Tyketto are a seriously under-rated band who’ve been making great music for years. They also make my wife shake her thang like nobody’s business. I thank them. So too, I think do the guys standing behind us…

Merchandising and the World of Suck it generates.

Or to paraphrase the late, great Bill Hicks: ‘Merchandisers kill yourselves now’

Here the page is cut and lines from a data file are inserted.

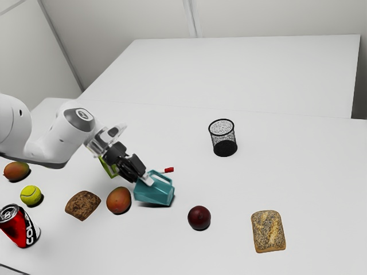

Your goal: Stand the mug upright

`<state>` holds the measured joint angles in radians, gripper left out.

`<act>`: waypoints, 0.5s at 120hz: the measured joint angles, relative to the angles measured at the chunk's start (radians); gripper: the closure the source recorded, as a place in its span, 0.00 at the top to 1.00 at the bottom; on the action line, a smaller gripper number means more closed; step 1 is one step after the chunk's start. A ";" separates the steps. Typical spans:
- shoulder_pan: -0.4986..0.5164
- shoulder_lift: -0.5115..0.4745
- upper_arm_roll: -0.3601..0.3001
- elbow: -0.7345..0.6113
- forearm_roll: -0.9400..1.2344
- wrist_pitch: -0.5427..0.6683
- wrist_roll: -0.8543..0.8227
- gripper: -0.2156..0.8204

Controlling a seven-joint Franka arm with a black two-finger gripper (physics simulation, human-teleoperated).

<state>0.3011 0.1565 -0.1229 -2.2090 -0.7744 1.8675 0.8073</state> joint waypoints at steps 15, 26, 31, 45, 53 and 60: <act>-0.002 -0.005 -0.001 0.000 -0.002 -0.012 0.006 0.20; -0.003 -0.013 -0.008 0.002 -0.001 -0.015 0.008 0.14; -0.005 -0.017 -0.010 0.003 0.000 -0.016 0.009 0.12; -0.006 -0.021 -0.021 0.004 0.001 -0.015 0.010 0.08; -0.006 -0.025 -0.023 0.004 0.002 -0.014 0.010 0.07; -0.004 -0.035 -0.032 0.004 0.005 -0.012 0.010 0.06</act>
<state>0.2970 0.1220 -0.1547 -2.2047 -0.7694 1.8559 0.8170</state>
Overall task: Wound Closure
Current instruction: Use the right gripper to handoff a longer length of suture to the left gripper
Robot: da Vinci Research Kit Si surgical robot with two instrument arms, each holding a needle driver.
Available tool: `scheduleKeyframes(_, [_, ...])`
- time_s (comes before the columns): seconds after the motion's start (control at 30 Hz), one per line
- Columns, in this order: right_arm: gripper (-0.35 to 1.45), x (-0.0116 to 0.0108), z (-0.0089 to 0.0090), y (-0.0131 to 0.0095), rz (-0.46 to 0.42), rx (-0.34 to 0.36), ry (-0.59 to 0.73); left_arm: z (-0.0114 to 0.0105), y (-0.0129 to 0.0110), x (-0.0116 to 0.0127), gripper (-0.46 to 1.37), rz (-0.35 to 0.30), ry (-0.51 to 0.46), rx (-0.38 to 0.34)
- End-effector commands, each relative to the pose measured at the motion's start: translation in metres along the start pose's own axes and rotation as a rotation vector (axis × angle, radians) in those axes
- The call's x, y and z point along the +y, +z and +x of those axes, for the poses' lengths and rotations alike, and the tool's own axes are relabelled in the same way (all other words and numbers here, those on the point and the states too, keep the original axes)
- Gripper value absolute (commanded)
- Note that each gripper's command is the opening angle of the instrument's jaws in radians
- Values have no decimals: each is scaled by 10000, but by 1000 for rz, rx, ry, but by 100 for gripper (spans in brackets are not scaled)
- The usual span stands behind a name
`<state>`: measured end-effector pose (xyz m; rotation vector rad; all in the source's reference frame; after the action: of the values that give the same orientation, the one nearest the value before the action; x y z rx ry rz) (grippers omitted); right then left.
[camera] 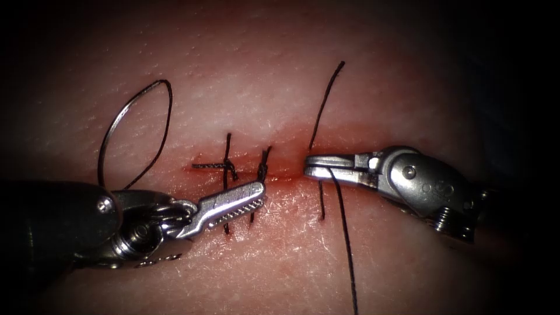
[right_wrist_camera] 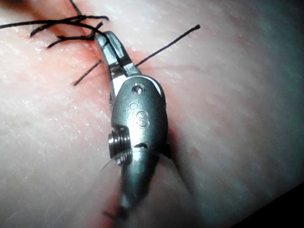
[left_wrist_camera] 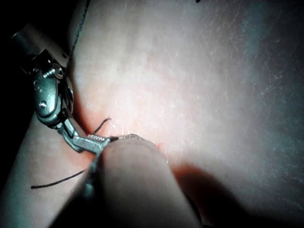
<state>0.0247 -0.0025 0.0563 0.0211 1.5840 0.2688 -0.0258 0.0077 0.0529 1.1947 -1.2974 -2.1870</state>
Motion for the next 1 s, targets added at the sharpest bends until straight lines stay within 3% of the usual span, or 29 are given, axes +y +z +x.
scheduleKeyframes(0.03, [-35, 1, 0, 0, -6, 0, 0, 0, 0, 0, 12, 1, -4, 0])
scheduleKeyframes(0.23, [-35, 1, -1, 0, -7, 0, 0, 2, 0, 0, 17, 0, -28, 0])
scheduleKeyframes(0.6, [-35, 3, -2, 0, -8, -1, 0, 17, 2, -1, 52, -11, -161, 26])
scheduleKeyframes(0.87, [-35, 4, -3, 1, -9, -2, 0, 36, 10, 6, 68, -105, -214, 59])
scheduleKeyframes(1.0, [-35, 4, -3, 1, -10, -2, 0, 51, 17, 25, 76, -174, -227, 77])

One of the things I’ve spent a lot of time doing recently is trolling round toy shops with my son. The little fella is, at the age of five, already a colossal geek. He is a fan of (amongst others and in no particular order) Batman, the Avengers (and related sub-franchises), Pixar, Young Justice, Justice League, Doctor Who, Green Lantern, Ben 10, X-Men, Spider-man, Star Wars and Superman. Oh yeah, and Charlie and Lola. Which has the best theme ever, even better than ‘Bad Things’ from True Blood.* This gives him a voracious appetite for action figures, DVD’s, toys, games etc that will never be sated by the amount of money we’re willing to spend on these things. What is nice, however is to have him look at certain items and go: ‘Well that’s just RUBBISH, Daddy. Spider-man doesn’t have a dune buggy’. Crappy merchandising has now officially become a bugbear of mine and the people who make and sell it are on my list of people to dispose of when the revolution comes and my mostly benevolent dictatorship sweeps to power in a ruthlessly orchestrated coup involving assaults on social, economic and military fron… er… moving on.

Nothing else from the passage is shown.